For our last house in California, we bought a fixer-upper in San Jose waited six and a half months while it was being renovated to move in, turning around and moving to Germany two years later because of the political climate and because I needed to get out of Silicon Valley and that work environment as well.  We’d thought for a while about retiring to Europe and traveling.  Since we moved too early to retire, Germany was the logical choice because of being so central to Europe, and my being able to easily find a job.  Germans ask about why we moved from California (think what California looks like in the movies).  When I explain that I was well-paid but had no time left to do anything with that money, they understood this immediately. Work-life balance is something that’s practiced here, not just talked about.  When we mentioned the political situation, it was always “how did America go from such a great president to …?”

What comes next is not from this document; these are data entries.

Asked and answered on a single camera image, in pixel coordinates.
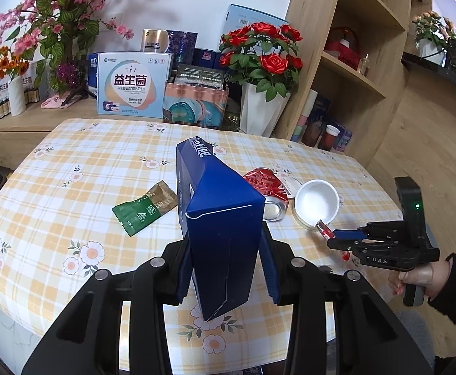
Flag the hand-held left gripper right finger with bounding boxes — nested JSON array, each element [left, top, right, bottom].
[[258, 222, 434, 375]]

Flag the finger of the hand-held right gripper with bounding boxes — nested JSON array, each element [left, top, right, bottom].
[[327, 240, 401, 257], [333, 222, 404, 243]]

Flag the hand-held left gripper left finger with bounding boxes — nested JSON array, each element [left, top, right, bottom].
[[21, 238, 193, 375]]

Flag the small red sachet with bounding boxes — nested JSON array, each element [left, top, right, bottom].
[[316, 221, 351, 262]]

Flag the white paper bowl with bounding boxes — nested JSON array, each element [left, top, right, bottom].
[[294, 180, 340, 229]]

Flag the dark blue cardboard box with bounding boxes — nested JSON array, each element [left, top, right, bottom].
[[175, 136, 267, 323]]

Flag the green foil sachet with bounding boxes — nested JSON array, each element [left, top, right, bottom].
[[112, 182, 176, 237]]

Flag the crushed red drink can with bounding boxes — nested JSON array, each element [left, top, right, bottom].
[[244, 167, 291, 222]]

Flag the person's right hand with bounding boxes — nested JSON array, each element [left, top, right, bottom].
[[388, 260, 454, 298]]

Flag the small blue purple box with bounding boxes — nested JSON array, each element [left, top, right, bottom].
[[332, 123, 353, 153]]

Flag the red paper cup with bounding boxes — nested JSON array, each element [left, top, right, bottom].
[[318, 125, 340, 151]]

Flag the brown cup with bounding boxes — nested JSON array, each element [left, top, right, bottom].
[[301, 123, 321, 148]]

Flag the stack of pastel paper cups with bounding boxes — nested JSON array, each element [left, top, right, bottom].
[[291, 89, 318, 143]]

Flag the dark blue printed box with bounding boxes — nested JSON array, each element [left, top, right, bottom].
[[314, 94, 332, 126]]

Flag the white faceted vase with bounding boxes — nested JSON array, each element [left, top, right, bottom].
[[240, 84, 292, 138]]

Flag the black counter ledge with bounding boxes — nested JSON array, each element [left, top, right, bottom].
[[402, 51, 456, 98]]

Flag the white flower pot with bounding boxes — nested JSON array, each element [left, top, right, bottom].
[[419, 39, 448, 67]]

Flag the shrink-wrapped peach teal pack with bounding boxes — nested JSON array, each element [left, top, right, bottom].
[[163, 82, 230, 130]]

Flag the red gift basket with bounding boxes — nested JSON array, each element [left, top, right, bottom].
[[324, 27, 362, 72]]

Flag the peach artificial roses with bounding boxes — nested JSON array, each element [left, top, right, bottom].
[[413, 11, 456, 48]]

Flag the red artificial roses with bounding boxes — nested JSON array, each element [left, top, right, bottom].
[[218, 22, 304, 97]]

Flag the white pastel product box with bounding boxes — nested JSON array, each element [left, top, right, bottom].
[[97, 52, 174, 120]]

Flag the flat dark box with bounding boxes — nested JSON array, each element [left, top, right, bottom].
[[175, 63, 225, 89]]

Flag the wooden shelf unit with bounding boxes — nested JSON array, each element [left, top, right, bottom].
[[274, 0, 432, 168]]

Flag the small black tripod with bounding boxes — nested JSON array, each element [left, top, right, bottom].
[[58, 84, 96, 106]]

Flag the low wooden sideboard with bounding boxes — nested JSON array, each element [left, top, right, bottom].
[[0, 97, 100, 165]]

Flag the pink cloth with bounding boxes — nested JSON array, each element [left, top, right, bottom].
[[41, 96, 74, 109]]

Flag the dark blue tin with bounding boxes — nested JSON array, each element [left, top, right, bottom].
[[195, 49, 218, 70]]

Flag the dark blue patterned box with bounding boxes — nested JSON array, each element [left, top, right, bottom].
[[167, 30, 198, 73]]

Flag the purple artificial flower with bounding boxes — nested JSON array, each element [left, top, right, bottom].
[[56, 62, 81, 85]]

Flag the large light blue box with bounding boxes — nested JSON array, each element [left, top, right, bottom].
[[224, 4, 290, 44]]

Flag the silver box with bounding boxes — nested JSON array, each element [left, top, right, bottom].
[[141, 28, 171, 54]]

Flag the white ribbed vase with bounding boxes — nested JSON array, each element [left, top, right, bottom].
[[8, 76, 26, 117]]

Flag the row of small amber bottles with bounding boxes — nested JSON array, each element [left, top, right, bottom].
[[0, 88, 41, 123]]

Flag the orange artificial flowers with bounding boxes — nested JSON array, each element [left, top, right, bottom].
[[0, 46, 30, 83]]

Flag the pink blossom artificial plant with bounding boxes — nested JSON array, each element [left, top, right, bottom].
[[0, 0, 171, 94]]

The German language was no different than the myriad of other challenges Claudia has dealt with over her lifetime.  She knew she’d likely never pass the test to get her competence certificate.  First, because of her test anxiety.  But also because “Deutsch ist eine sehr schwierige Sprache” – German is a very difficult language.  Even MOST Germans admit this.  The ones that don’t can “leck mich am Arsch”.  But it was always stressful for Claudia that her German wasn’t better.  She could manage most daily things, and even have conversations with our “front” neighbor who speaks high German but often lapses into Berliner dialect at full speed…  When we went to apply for a new ID card for Claudia because she’d lost hers, the clerk at the foreigners’ office actually proposed applying for permanent residency.  Claudia commented (in German) that she didn’t have the B1 certificate because of her test anxiety.  The clerk simply responded, “Well, we’ve been talking German this whole time, and we understand each other. I’m convinced, and that’s what is important. ”  Claudia officially gave up her battle with Germanin September after all the bad news came.  I believe the quote is from Mark Twain: “Life is too short to learn German”.


So, what now?

Claudia’s death will leave a mark.  No question.  I’m still in the early phases of grieving and adjusting.  Occasionally, I get the feeling I’m going to walk around a corner in the house and see her there.  …and then she’s going to yell at me for throwing away some things (spoiled food, etc.)  She insisted – multiple times, and even on her last day – that I be happy, and that I move on.  She never did want to feel like she was a burden to anyone.  I will wait a while and then decide whether I want to work again – this was already in play before she got sick.  I’m sad that we don’t get to spend the free time traveling together.

I did promise I would put the Christmas Tree up every year for her.

I may see what I can do about getting Guardians Down Under finished and published. Guardians was a struggle for her.

I will travel some in her honor and to honor her last wishes.

I started this post on Christmas Eve before having dinner with some neighbors.  I’ve only now managed to finish it because the new year has come, and it’s time to deal with the loose ends from last year.  and I think I needed the extra time to be ready to finish this.